Teenage brutality is expected in high school.
We, as students, know more than anybody that “cruel” can be an unjust understatement used to portray the malicious nature of our peers. Throughout my high school career, I have both witnessed and experienced this cruelty first hand.
I have had some fun poked at me from students, and even teachers, because of my unexplainably soft and youthful voice.
Because of my years of being made fun of, I would like to take a moment to admit my insecurity. This is painfully hard to admit for anyone. But, it needs to be said for all the other students out there who have experienced the same kind of ridicule for being who they are. For something they cannot change.
“Is that your real voice?” “Your voice is so soft, ha-ha.”
Please. Thank you for so blatantly pointing out the obvious. Would you like a cookie? These are my satirical thoughts now, after my defense has hardened from hearing these day after day. Because, these are just a few of the myriad of foolish and inane remarks made to me.
“Don’t you think I know?” I would say to people, as I struggled to conceal the hurting inside me. Tears used to well up each time someone mimicked me. Every word I would say, whether it was in class, where everyone laughed, or just talking to a few people, there would always be somebody. Somebody who would repeat what I said back to me in an offensive and exaggerated tone. Somebody who thought it was funny to impersonate me.
I used to be self-conscious and unwilling to read from the book in class. I hated talking in front of people. One year, my teacher said to the class “I need someone to read from page 15, someone with a big, strong voice.” Then, he looked at me and said my name. With a smile. He received an eruption of laughter from his audience. Quite the comedian.
So, with this anecdote, and many more involving teachers initiating the laughter at me, I would like to bring up the issue that, although students are expected to be bullies and tormentors, the real issue we have to address is hidden.
Like a snake under the bushes, away from suspicion, there are teachers. The irony is that the teachers, wearing “anti-bullying” shirts given to them by the principals, and openly preaching at assemblies for equality and “treating everyone how you would like to be treated,” have a twisted sense of humor.
They are the serpents behind the mask of an innocent, protective, and smiling face. These people are the ones we have to worry about. Out of all the hits to my self-esteem, my teachers were the ones who gave the most fatal blows.
Now, don’t get me wrong. There are some sweet as pie teachers out there that wouldn’t dare hurt the feelings of a student.
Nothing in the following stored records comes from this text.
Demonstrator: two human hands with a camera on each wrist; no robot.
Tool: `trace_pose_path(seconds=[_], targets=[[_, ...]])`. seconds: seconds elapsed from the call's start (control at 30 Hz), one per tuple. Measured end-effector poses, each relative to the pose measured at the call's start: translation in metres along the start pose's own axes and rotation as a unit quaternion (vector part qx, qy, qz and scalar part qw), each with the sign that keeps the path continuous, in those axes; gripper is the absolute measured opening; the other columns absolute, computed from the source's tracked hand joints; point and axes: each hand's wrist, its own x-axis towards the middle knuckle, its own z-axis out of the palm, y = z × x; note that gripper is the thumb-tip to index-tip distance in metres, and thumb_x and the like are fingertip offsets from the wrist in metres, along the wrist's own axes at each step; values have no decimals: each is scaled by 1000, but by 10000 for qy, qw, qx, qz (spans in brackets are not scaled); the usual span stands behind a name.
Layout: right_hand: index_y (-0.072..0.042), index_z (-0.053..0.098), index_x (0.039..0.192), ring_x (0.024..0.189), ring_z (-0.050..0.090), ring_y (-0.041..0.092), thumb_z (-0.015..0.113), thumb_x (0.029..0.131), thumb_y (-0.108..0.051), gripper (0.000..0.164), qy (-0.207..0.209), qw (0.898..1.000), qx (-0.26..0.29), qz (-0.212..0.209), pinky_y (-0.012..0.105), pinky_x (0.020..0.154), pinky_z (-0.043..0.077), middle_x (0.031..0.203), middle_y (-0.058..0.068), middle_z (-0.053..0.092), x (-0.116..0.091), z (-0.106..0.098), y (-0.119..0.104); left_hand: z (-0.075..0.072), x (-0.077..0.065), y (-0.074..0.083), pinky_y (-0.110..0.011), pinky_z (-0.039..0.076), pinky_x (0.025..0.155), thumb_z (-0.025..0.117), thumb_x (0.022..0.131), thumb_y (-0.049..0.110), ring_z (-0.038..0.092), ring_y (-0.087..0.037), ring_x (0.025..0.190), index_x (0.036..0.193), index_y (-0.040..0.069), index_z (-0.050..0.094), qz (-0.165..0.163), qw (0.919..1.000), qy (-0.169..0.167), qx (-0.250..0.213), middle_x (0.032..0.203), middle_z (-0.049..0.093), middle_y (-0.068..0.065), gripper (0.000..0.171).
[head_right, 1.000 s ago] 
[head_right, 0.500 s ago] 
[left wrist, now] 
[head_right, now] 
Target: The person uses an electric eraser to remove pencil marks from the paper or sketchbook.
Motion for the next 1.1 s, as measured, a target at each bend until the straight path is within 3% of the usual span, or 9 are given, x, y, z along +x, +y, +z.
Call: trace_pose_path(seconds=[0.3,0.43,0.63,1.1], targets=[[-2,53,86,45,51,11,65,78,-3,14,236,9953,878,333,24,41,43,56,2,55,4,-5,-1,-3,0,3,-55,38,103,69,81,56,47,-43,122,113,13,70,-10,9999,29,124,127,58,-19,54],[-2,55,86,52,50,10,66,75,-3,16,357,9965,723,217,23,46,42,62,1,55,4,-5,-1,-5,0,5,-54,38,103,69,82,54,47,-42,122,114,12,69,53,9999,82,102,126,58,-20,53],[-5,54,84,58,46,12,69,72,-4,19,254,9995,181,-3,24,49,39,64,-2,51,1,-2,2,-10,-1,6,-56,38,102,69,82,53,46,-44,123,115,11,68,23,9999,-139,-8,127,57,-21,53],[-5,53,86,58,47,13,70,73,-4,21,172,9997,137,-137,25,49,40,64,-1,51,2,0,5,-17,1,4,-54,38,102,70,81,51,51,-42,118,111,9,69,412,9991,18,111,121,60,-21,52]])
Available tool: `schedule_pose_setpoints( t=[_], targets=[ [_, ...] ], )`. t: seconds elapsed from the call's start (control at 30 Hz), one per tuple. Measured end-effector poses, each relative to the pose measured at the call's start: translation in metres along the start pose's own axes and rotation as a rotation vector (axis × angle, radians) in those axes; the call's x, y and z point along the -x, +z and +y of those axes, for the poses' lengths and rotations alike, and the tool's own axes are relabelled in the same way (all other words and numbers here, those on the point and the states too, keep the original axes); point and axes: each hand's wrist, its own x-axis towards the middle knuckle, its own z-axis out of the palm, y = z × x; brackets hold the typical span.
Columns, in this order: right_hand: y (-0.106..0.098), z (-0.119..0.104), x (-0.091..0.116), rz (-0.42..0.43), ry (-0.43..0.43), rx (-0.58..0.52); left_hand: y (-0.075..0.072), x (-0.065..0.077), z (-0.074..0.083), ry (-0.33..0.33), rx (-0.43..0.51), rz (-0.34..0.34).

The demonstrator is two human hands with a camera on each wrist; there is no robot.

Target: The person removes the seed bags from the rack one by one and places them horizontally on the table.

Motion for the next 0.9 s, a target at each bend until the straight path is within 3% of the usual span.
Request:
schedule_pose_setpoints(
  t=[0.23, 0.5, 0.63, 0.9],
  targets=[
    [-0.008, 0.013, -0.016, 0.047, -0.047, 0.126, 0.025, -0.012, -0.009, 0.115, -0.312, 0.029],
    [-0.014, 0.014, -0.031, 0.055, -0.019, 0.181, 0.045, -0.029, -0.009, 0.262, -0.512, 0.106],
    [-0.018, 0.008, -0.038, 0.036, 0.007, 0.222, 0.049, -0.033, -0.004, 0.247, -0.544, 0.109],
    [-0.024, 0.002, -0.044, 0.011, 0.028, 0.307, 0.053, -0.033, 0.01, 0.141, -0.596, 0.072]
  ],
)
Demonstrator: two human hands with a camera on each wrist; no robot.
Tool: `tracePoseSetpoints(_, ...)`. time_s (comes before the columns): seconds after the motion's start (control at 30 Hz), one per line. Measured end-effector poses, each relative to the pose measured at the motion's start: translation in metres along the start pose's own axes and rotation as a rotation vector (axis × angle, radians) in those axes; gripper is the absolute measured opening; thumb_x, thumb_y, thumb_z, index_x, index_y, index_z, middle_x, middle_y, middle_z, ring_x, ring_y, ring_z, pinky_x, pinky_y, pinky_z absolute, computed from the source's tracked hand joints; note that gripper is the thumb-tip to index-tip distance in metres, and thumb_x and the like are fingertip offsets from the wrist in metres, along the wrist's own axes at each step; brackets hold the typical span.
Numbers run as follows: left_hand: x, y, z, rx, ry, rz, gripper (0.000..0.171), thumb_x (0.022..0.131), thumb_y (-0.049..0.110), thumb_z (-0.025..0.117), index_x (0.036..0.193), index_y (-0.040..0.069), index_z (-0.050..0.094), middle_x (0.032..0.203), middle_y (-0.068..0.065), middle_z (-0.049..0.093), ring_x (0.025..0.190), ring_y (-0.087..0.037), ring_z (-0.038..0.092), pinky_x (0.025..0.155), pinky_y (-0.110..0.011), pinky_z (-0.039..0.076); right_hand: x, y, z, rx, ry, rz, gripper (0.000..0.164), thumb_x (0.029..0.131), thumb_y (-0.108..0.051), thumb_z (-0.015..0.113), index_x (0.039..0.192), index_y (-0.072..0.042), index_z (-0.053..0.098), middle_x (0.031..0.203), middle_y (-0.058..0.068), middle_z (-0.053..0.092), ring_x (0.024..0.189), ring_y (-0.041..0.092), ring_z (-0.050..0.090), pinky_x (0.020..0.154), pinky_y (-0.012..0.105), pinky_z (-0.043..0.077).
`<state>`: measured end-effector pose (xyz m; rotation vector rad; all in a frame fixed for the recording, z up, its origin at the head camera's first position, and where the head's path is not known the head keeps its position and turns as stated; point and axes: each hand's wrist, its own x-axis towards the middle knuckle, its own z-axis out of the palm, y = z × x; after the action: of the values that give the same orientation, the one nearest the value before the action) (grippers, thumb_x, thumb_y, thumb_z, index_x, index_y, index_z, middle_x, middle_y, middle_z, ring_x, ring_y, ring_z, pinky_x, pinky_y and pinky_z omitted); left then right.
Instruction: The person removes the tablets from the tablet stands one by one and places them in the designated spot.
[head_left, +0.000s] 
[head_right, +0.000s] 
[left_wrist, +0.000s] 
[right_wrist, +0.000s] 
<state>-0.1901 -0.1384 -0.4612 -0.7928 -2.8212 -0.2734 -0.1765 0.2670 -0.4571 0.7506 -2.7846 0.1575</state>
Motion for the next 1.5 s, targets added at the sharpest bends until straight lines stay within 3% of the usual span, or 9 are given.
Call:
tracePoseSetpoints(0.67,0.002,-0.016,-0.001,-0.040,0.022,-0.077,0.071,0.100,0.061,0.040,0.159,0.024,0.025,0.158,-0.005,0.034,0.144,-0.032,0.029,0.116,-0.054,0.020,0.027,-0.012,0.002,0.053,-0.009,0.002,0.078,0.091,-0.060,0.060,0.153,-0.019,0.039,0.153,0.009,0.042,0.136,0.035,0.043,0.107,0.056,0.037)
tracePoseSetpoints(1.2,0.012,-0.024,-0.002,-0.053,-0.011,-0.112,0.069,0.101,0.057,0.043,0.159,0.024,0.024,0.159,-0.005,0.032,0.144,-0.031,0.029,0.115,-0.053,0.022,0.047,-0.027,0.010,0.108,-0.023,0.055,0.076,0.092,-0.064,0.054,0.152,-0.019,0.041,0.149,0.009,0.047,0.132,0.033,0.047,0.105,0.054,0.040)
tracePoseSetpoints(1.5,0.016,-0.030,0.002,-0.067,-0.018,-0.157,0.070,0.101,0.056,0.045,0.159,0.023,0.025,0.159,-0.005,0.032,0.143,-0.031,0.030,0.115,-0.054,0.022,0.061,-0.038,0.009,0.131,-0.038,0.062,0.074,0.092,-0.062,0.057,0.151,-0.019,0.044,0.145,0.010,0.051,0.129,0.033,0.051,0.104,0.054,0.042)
I am merely bringing light to the real issue with bullying in high school that goes far beyond student bullying. Because I have encountered an abundance of teachers that try to boost their own self-esteem by making students the joke of the class. And, I have been the butt of that joke for many years.
I am writing this for a multitude of reasons. Mainly, to give inspiration and words of wisdom to those who have been tormented by both their peers and their teachers. It will be okay. Just laugh it off and focus on yourself. This is just high school, and you will go far beyond this. In ten years, none of this will matter. If someone starts up the teasing, just play along and make fun of yourself, and take everything lightly. That’s what I did.
And, lastly, this is for all the teachers who have mimicked me, and brought tears to my eyes. You made me self-conscious for years. Yet, in some twisted way, you have also taught me, whether or not that was any of your intentions at all.
I have acquired insecurity, yet tackled it at the same time. I have learned to laugh at myself, instead of sulking about something that I cannot change.
And, for that, I thank you.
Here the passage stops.